== INPUT FOR THIS TASK ==

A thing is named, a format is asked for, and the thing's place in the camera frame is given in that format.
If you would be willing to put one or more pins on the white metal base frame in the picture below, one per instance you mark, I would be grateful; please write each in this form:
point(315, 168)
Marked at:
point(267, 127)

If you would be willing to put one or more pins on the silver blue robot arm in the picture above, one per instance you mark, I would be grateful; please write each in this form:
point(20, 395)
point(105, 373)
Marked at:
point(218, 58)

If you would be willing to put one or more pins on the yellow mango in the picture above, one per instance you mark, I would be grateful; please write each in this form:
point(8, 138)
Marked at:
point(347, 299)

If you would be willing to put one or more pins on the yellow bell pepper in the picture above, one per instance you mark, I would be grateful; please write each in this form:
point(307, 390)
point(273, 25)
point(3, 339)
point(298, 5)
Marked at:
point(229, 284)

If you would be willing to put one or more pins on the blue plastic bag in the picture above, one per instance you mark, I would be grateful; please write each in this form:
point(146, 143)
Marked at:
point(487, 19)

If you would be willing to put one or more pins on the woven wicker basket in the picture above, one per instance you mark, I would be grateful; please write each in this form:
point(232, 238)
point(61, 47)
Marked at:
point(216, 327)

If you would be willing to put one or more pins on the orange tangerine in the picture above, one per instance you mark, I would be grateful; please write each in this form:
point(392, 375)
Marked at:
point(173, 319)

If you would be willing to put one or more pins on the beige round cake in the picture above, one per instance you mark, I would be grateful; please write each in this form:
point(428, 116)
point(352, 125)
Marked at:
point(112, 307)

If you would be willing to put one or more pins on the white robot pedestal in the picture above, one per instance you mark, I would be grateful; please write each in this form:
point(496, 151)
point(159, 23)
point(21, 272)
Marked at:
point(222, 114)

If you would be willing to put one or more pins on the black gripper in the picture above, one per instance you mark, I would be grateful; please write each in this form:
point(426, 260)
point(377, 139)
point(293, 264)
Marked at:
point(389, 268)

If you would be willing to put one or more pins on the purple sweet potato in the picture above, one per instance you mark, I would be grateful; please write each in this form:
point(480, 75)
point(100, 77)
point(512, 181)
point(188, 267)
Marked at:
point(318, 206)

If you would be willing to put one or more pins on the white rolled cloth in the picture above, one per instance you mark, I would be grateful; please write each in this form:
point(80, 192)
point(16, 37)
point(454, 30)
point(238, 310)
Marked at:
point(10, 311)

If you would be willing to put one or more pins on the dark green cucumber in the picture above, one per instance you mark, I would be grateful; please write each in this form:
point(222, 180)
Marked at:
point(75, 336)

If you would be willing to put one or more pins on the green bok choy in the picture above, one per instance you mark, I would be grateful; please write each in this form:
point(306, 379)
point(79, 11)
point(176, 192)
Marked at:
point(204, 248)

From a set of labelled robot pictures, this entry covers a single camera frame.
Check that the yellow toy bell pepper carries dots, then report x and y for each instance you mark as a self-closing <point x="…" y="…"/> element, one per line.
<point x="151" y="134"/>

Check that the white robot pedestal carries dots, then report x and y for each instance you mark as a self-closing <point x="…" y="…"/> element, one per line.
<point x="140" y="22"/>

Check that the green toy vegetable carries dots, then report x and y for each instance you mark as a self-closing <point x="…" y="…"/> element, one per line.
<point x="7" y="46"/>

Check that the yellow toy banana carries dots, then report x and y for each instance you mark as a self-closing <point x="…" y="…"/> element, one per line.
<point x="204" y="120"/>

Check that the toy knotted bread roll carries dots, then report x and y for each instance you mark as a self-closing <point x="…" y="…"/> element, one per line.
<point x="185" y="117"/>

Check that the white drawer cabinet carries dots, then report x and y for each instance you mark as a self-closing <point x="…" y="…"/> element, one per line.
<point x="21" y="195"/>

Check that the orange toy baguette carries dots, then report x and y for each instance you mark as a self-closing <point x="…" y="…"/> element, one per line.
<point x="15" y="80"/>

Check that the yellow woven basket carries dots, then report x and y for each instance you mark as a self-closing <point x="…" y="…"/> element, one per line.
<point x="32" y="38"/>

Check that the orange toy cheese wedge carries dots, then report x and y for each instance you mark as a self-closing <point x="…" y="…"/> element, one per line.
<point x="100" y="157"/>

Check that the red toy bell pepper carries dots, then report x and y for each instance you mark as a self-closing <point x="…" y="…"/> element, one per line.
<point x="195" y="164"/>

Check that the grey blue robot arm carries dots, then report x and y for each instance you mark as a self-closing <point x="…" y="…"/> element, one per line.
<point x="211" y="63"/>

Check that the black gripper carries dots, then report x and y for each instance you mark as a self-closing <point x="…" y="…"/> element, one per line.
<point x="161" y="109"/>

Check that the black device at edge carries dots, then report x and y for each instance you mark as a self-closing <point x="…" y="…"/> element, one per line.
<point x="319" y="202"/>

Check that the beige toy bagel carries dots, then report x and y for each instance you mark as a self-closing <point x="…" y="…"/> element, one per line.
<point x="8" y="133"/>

===

TASK INSTRUCTIONS: The reply must repeat all of the records precisely.

YOUR SOLUTION:
A thing is named, a format is asked for, and the thing's place in the camera frame is given in that format.
If you would be willing to put one or more pins on the white metal base frame in the picture below, one per instance you mark, I would be grateful; please write each in this form:
point(315, 168)
Marked at:
point(267, 127)

If you would be willing to put one or more pins on the silver blue robot arm in the picture above, one per instance you mark, I would be grateful; please write each in this form:
point(20, 395)
point(105, 373)
Marked at:
point(218, 58)

If you would be willing to put one or more pins on the yellow mango in the picture above, one per instance you mark, I would be grateful; please write each in this form:
point(8, 138)
Marked at:
point(347, 299)

If you would be willing to put one or more pins on the yellow bell pepper in the picture above, one per instance you mark, I would be grateful; please write each in this form:
point(307, 390)
point(273, 25)
point(3, 339)
point(298, 5)
Marked at:
point(229, 284)

If you would be willing to put one or more pins on the blue plastic bag in the picture above, one per instance you mark, I would be grateful; please write each in this form:
point(146, 143)
Marked at:
point(487, 19)

If you would be willing to put one or more pins on the woven wicker basket in the picture above, one per instance you mark, I would be grateful; please write each in this form:
point(232, 238)
point(61, 47)
Marked at:
point(216, 327)

If you would be willing to put one or more pins on the orange tangerine in the picture above, one per instance you mark, I would be grateful; please write each in this form:
point(392, 375)
Marked at:
point(173, 319)

If you would be willing to put one or more pins on the beige round cake in the picture above, one per instance you mark, I would be grateful; please write each in this form:
point(428, 116)
point(352, 125)
Marked at:
point(112, 307)

If you would be willing to put one or more pins on the white robot pedestal in the picture above, one per instance you mark, I would be grateful; please write each in this form:
point(496, 151)
point(159, 23)
point(21, 272)
Marked at:
point(222, 114)

If you would be willing to put one or more pins on the black gripper in the picture above, one per instance you mark, I would be grateful; please write each in this form:
point(426, 260)
point(377, 139)
point(293, 264)
Marked at:
point(389, 268)

If you would be willing to put one or more pins on the purple sweet potato in the picture above, one per instance you mark, I would be grateful; please write each in this form:
point(480, 75)
point(100, 77)
point(512, 181)
point(188, 267)
Marked at:
point(318, 206)

If you would be willing to put one or more pins on the white rolled cloth in the picture above, one per instance you mark, I would be grateful; please write each in this form:
point(80, 192)
point(16, 37)
point(454, 30)
point(238, 310)
Marked at:
point(10, 311)

If you would be willing to put one or more pins on the dark green cucumber in the picture above, one per instance you mark, I would be grateful; please write each in this form:
point(222, 180)
Marked at:
point(75, 336)

If you would be willing to put one or more pins on the green bok choy in the picture above, one per instance you mark, I would be grateful; please write each in this form:
point(306, 379)
point(79, 11)
point(176, 192)
Marked at:
point(204, 248)

From a set of labelled robot pictures, this entry covers a single camera frame.
Check that the yellow toy bell pepper carries dots, then report x and y for each instance you mark as a self-closing <point x="…" y="…"/> element, one per line.
<point x="151" y="134"/>

Check that the white robot pedestal carries dots, then report x and y for each instance you mark as a self-closing <point x="…" y="…"/> element, one per line.
<point x="140" y="22"/>

Check that the green toy vegetable carries dots, then report x and y for each instance you mark as a self-closing <point x="…" y="…"/> element, one per line.
<point x="7" y="46"/>

Check that the yellow toy banana carries dots, then report x and y for each instance you mark as a self-closing <point x="…" y="…"/> element, one per line.
<point x="204" y="120"/>

Check that the toy knotted bread roll carries dots, then report x and y for each instance you mark as a self-closing <point x="…" y="…"/> element, one per line.
<point x="185" y="117"/>

Check that the white drawer cabinet carries dots, then report x and y for each instance you mark as a self-closing <point x="…" y="…"/> element, one per line.
<point x="21" y="195"/>

Check that the orange toy baguette carries dots, then report x and y for each instance you mark as a self-closing <point x="…" y="…"/> element, one per line.
<point x="15" y="80"/>

Check that the yellow woven basket carries dots, then report x and y for each instance you mark as a self-closing <point x="…" y="…"/> element, one per line.
<point x="32" y="38"/>

Check that the orange toy cheese wedge carries dots, then report x and y for each instance you mark as a self-closing <point x="…" y="…"/> element, one per line.
<point x="100" y="157"/>

Check that the red toy bell pepper carries dots, then report x and y for each instance you mark as a self-closing <point x="…" y="…"/> element, one per line.
<point x="195" y="164"/>

Check that the grey blue robot arm carries dots, then report x and y for each instance you mark as a self-closing <point x="…" y="…"/> element, one per line.
<point x="211" y="63"/>

Check that the black gripper carries dots, then report x and y for each instance you mark as a self-closing <point x="…" y="…"/> element, one per line.
<point x="161" y="109"/>

Check that the black device at edge carries dots, then report x and y for each instance you mark as a self-closing <point x="…" y="…"/> element, one per line.
<point x="319" y="202"/>

Check that the beige toy bagel carries dots, then report x and y for each instance you mark as a self-closing <point x="…" y="…"/> element, one per line.
<point x="8" y="133"/>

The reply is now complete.